• [Exercise brief]
Output the number of lines in the material below containing "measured" and nothing more.

--- START ---

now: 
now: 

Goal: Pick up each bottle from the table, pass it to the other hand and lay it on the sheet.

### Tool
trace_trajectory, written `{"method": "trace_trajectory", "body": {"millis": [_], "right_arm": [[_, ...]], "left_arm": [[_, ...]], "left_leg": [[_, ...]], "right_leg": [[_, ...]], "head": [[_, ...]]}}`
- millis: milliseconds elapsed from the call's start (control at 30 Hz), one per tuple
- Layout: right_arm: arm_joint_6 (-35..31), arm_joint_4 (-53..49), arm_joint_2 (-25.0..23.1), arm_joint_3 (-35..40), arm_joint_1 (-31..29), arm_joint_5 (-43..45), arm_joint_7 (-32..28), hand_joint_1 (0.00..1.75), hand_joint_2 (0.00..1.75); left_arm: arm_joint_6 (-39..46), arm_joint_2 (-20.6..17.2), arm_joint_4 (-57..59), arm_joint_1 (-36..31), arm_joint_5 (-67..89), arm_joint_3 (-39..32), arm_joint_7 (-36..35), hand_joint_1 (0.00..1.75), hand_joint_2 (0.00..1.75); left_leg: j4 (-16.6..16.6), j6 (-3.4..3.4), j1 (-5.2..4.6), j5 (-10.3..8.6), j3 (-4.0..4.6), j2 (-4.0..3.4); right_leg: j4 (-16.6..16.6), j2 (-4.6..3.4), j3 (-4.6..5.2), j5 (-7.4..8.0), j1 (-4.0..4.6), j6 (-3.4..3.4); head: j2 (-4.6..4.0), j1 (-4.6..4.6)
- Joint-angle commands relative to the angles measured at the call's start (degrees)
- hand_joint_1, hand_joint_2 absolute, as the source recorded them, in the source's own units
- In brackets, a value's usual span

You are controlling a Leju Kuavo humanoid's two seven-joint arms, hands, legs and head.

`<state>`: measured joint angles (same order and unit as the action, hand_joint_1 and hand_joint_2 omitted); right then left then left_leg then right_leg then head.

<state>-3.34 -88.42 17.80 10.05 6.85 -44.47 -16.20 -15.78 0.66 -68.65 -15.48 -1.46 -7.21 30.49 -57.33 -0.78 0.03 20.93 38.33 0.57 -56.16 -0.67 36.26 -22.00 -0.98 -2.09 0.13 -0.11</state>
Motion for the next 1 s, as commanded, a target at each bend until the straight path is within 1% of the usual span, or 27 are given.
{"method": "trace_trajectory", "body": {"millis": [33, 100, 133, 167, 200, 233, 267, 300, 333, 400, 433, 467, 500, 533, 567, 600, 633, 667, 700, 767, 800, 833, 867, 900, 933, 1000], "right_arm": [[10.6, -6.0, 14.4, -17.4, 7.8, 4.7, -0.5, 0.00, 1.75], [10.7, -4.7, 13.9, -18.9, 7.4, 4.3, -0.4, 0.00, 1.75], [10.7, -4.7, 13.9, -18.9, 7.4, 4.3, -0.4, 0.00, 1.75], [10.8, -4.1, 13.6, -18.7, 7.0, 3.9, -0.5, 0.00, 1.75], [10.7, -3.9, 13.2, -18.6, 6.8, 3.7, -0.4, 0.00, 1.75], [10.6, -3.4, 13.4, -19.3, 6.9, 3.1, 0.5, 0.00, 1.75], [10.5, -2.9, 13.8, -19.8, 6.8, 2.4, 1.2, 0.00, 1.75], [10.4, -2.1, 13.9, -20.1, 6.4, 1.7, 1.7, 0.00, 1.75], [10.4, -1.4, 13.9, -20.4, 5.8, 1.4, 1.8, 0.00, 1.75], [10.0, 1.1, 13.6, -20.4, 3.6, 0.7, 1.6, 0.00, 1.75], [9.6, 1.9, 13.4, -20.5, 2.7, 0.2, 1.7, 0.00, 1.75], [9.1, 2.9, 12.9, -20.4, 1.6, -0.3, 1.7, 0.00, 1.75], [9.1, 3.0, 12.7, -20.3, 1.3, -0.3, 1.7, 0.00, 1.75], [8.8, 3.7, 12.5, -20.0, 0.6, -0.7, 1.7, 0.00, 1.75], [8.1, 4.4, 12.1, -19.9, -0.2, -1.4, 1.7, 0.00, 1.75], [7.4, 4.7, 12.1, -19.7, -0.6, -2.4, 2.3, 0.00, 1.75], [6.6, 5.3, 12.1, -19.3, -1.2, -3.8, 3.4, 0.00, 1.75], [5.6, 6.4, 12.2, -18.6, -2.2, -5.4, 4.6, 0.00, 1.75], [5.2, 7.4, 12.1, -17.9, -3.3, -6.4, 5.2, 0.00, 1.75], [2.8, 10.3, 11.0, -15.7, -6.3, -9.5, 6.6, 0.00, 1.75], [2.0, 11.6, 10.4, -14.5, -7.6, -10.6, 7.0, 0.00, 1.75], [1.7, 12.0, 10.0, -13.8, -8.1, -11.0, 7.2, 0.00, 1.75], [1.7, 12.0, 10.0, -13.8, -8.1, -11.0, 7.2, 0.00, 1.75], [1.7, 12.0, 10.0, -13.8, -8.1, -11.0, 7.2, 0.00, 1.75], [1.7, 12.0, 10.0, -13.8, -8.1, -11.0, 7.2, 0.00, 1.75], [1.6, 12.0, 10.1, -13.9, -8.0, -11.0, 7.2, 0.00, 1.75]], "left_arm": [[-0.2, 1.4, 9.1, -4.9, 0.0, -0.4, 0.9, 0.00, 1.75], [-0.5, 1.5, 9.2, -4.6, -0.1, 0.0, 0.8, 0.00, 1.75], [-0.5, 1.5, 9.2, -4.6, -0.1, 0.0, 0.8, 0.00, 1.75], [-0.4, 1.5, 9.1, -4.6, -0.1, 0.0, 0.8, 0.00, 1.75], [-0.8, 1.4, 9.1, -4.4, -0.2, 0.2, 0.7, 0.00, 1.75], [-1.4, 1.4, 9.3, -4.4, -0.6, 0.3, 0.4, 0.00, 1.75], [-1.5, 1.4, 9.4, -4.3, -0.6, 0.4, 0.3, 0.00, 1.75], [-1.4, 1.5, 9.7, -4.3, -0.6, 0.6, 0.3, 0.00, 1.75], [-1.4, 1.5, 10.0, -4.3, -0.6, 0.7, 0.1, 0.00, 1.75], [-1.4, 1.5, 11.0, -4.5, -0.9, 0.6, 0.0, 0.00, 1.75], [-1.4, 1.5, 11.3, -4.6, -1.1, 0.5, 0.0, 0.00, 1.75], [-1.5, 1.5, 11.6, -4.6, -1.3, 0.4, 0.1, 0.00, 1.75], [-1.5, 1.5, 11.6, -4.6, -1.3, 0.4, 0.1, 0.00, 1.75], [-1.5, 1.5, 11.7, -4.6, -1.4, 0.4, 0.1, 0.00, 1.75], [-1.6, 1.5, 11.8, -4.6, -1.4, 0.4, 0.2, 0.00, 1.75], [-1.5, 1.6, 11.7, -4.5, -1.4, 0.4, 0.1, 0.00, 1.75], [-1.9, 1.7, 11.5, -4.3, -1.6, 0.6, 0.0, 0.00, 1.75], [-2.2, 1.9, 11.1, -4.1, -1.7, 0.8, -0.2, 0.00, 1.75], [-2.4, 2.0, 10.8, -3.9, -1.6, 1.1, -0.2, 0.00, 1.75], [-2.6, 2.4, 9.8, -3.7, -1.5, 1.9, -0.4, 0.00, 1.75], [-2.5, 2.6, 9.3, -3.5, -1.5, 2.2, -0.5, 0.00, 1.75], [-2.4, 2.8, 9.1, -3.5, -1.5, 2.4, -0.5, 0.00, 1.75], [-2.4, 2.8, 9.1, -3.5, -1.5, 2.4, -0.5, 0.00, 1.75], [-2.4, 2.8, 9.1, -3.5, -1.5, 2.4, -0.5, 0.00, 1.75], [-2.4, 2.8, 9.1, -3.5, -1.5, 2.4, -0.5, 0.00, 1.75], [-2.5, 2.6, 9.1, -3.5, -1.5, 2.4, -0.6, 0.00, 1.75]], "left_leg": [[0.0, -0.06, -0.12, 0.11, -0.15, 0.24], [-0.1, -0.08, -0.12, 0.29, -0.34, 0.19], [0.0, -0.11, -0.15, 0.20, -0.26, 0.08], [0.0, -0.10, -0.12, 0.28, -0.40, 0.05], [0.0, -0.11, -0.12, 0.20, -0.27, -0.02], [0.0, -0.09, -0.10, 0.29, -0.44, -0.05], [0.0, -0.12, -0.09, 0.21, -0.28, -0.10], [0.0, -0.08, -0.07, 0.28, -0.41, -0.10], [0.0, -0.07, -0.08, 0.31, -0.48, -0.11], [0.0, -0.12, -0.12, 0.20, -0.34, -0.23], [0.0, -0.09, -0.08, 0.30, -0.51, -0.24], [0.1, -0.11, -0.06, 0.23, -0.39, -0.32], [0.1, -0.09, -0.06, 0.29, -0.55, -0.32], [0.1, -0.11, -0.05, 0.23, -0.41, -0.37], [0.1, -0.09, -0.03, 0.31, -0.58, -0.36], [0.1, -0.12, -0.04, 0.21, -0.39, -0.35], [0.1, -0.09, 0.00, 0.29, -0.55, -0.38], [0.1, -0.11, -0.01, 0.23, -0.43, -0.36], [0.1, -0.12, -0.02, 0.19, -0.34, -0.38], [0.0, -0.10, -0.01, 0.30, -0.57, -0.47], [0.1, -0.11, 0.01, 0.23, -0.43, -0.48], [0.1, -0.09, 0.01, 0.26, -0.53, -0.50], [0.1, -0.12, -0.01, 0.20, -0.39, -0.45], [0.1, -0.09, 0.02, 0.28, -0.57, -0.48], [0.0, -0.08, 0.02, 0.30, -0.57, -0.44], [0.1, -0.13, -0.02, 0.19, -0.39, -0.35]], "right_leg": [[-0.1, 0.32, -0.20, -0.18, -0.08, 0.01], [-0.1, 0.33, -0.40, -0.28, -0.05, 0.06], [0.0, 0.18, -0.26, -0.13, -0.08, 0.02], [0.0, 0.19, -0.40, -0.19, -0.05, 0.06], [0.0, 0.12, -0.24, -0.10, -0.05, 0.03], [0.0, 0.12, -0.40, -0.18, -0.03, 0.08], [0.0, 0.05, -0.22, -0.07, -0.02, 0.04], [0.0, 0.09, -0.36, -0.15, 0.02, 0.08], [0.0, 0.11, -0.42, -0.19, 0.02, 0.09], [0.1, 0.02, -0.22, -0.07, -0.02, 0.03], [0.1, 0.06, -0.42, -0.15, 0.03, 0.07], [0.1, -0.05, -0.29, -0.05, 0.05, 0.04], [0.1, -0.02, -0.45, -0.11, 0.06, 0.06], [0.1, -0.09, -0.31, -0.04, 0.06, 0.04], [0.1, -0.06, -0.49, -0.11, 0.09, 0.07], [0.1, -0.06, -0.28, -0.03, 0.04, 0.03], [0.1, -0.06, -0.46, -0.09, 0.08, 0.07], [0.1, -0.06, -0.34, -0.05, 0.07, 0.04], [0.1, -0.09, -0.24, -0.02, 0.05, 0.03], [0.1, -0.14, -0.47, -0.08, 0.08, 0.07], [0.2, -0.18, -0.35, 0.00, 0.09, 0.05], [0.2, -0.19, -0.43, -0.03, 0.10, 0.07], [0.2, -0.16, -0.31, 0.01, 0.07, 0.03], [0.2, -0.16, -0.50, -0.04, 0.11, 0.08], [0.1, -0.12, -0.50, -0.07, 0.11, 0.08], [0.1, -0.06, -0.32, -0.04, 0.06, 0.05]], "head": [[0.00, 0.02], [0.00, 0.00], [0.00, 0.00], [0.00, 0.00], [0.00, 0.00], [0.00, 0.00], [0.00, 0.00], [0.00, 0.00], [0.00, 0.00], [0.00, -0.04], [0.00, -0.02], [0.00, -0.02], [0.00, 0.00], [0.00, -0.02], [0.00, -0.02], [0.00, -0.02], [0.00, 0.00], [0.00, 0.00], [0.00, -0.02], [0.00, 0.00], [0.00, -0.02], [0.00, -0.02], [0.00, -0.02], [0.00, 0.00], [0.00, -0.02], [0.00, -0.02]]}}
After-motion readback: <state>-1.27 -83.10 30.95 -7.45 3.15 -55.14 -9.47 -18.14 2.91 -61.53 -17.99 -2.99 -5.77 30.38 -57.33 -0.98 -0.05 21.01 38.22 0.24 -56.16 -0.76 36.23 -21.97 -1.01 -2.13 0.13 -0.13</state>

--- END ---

• [Response to the exercise]
2